### [TASK]
Repeat the listing below exactly.

### [GIVEN INFORMATION]
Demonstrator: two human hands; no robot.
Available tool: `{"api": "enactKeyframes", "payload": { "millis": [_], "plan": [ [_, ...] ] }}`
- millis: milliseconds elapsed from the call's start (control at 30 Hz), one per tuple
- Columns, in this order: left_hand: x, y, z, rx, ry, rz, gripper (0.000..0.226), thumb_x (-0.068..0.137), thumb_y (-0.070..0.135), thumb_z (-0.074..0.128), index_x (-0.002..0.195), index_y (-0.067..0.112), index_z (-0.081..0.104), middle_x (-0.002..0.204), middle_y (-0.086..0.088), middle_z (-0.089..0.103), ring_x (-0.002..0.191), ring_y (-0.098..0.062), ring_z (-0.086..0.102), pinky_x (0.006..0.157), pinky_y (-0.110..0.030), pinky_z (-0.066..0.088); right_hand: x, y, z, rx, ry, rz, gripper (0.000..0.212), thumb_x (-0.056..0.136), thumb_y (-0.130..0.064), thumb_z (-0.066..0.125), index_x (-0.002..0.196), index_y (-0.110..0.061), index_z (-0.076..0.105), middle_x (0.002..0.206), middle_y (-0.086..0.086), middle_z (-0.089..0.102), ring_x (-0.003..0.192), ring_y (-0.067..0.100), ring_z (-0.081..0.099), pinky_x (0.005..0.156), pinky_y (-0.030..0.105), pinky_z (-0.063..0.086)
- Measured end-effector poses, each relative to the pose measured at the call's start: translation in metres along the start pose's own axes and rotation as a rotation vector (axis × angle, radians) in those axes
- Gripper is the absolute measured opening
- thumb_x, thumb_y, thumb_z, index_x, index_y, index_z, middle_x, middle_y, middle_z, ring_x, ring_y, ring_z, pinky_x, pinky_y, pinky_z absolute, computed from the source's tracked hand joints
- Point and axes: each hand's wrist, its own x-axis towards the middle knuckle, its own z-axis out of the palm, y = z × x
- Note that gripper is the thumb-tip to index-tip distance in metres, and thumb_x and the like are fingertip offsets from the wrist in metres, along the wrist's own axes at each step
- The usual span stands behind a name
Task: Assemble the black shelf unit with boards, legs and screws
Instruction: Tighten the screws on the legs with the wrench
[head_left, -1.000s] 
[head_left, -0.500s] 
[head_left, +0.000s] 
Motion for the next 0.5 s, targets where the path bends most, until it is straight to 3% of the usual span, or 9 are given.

### [WRITTEN ANSWER]
Demonstrator: two human hands; no robot.
Available tool: `{"api": "enactKeyframes", "payload": { "millis": [_], "plan": [ [_, ...] ] }}`
- millis: milliseconds elapsed from the call's start (control at 30 Hz), one per tuple
- Columns, in this order: left_hand: x, y, z, rx, ry, rz, gripper (0.000..0.226), thumb_x (-0.068..0.137), thumb_y (-0.070..0.135), thumb_z (-0.074..0.128), index_x (-0.002..0.195), index_y (-0.067..0.112), index_z (-0.081..0.104), middle_x (-0.002..0.204), middle_y (-0.086..0.088), middle_z (-0.089..0.103), ring_x (-0.002..0.191), ring_y (-0.098..0.062), ring_z (-0.086..0.102), pinky_x (0.006..0.157), pinky_y (-0.110..0.030), pinky_z (-0.066..0.088); right_hand: x, y, z, rx, ry, rz, gripper (0.000..0.212), thumb_x (-0.056..0.136), thumb_y (-0.130..0.064), thumb_z (-0.066..0.125), index_x (-0.002..0.196), index_y (-0.110..0.061), index_z (-0.076..0.105), middle_x (0.002..0.206), middle_y (-0.086..0.086), middle_z (-0.089..0.102), ring_x (-0.003..0.192), ring_y (-0.067..0.100), ring_z (-0.081..0.099), pinky_x (0.005..0.156), pinky_y (-0.030..0.105), pinky_z (-0.063..0.086)
- Measured end-effector poses, each relative to the pose measured at the call's start: translation in metres along the start pose's own axes and rotation as a rotation vector (axis × angle, radians) in those axes
- Gripper is the absolute measured opening
- thumb_x, thumb_y, thumb_z, index_x, index_y, index_z, middle_x, middle_y, middle_z, ring_x, ring_y, ring_z, pinky_x, pinky_y, pinky_z absolute, computed from the source's tracked hand joints
- Point and axes: each hand's wrist, its own x-axis towards the middle knuckle, its own z-axis out of the palm, y = z × x
- Note that gripper is the thumb-tip to index-tip distance in metres, and thumb_x and the like are fingertip offsets from the wrist in metres, along the wrist's own axes at each step
- The usual span stands behind a name
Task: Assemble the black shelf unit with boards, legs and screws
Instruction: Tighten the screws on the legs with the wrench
[head_left, -1.000s] 
[head_left, -0.500s] 
[head_left, +0.000s] 
Motion for the next 0.5 s, targets where the path bends most, until it is straight to 3% of the usual span, or 9 are given.

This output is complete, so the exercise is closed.